Rafa Marquez earned more than $10 million during his tenure with the Red Bulls.
Rafa Marquez earned more than $10 million during his tenure with the Red Bulls.
Linda Cuttone/Sports Vue Images
By Michael Lewis Editor

So many opinions, so little time to share them with the rest of the world.

I've got a couple of share with you on this gloomy Tuesday morning in New York, about the latest new Red Bulls, Juninho Pernambucano, and the latest new former Red Bull, Rafa Marquez.

Marquez signed with Leon of the Mexican First Division after the Red Bulls released him last week.

According to writer, producer and broadcaster Juan Arango, who works for GolTV, Marquez said Major League Soccer was still "an amateur tournament" with a system and decision making process that he never adapted to.



There are many things the league can improve on, but MLS is not amateur.

If the league is an amateur tournament, why then did Marquez underachieve so often?

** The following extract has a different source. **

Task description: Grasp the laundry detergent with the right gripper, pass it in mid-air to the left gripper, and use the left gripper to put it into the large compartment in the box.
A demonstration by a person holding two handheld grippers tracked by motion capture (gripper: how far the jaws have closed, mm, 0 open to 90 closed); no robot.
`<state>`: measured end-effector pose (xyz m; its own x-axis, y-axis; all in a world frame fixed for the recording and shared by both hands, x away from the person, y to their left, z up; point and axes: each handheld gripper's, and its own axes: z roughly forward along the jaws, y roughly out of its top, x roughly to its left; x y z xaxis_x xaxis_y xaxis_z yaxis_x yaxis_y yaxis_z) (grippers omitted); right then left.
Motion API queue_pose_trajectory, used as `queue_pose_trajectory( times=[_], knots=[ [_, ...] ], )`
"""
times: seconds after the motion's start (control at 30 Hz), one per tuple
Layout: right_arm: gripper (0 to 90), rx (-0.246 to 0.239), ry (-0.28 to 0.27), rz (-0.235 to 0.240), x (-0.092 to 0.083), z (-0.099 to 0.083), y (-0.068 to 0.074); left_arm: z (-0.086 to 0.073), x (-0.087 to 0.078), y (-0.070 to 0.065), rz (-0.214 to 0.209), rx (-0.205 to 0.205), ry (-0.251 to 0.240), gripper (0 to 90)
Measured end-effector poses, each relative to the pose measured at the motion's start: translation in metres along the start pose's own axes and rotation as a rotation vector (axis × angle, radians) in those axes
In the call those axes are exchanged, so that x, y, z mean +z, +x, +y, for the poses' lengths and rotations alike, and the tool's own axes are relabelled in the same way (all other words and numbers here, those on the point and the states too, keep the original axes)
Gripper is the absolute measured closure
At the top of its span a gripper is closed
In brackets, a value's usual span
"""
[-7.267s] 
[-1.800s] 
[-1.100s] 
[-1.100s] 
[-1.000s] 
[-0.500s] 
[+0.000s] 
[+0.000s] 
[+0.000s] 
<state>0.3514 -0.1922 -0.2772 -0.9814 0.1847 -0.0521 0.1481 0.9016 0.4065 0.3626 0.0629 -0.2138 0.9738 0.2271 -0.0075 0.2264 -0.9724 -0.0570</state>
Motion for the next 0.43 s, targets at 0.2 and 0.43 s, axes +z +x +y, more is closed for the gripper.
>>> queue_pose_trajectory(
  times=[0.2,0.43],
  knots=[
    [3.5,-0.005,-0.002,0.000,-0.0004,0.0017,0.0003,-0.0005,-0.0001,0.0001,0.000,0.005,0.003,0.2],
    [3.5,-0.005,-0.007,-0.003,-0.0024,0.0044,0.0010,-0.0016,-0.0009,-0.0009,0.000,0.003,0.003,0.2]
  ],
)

If the league is amateur, why did not Marquez raise the level of play?

If the league is amateur, why did Marquez become the poster child for horrible designated player signings?

And if the league is amateur, then Marquez should have been content to play for free and not earn $4.6 million a year. By my calculations, Marquez pocketed more than $10 million from the Red Bulls during his 2 1/2-year reign of error. In the spirit of the holiday season, here's an idea for the Mexican National Team captain: put your money where your mouth is (well, your foot is usually inside of it it) and give back some of that money to the league or charity.

What a piece of work Marquez is. I could use another word there, but this a PG website.

Marquez's latest remarks is just another sad denouement of what has been a productive career, a career that started to slide when he joined the Red Bulls in 2010.

Juninho was signed by the Red Bulls on Monday. A great specialist in turning dead balls into live goals, Juninho hopefully will revive the Red Bulls' abysmal free kick game. I always pitied the poor fans sitting behind a goal when Marquez launched one of his patented off-target free kicks seemingly into the stands.

I have seen videos of Juninho and he can become the Red Bulls' version of David Beckham.

With the Brazilian midfielder turning 38 on Jan. 30, I have to question whether he will be able to take the physical nature of the league. Now, I know that the Brazilian league isn't just the beautiful game and hard knocks are part of the game there.

As many foreign players have come to realize, MLS is a different creature than just about every league I the world. Long-distance travel , itís physical nature and an occasional artificial turf field can take a wear and tear on a player.

To keep playing at such an ancient age for soccer says a ton about Juninho's fitness.

Guess we'll find out soon enough how good it will be for MLS.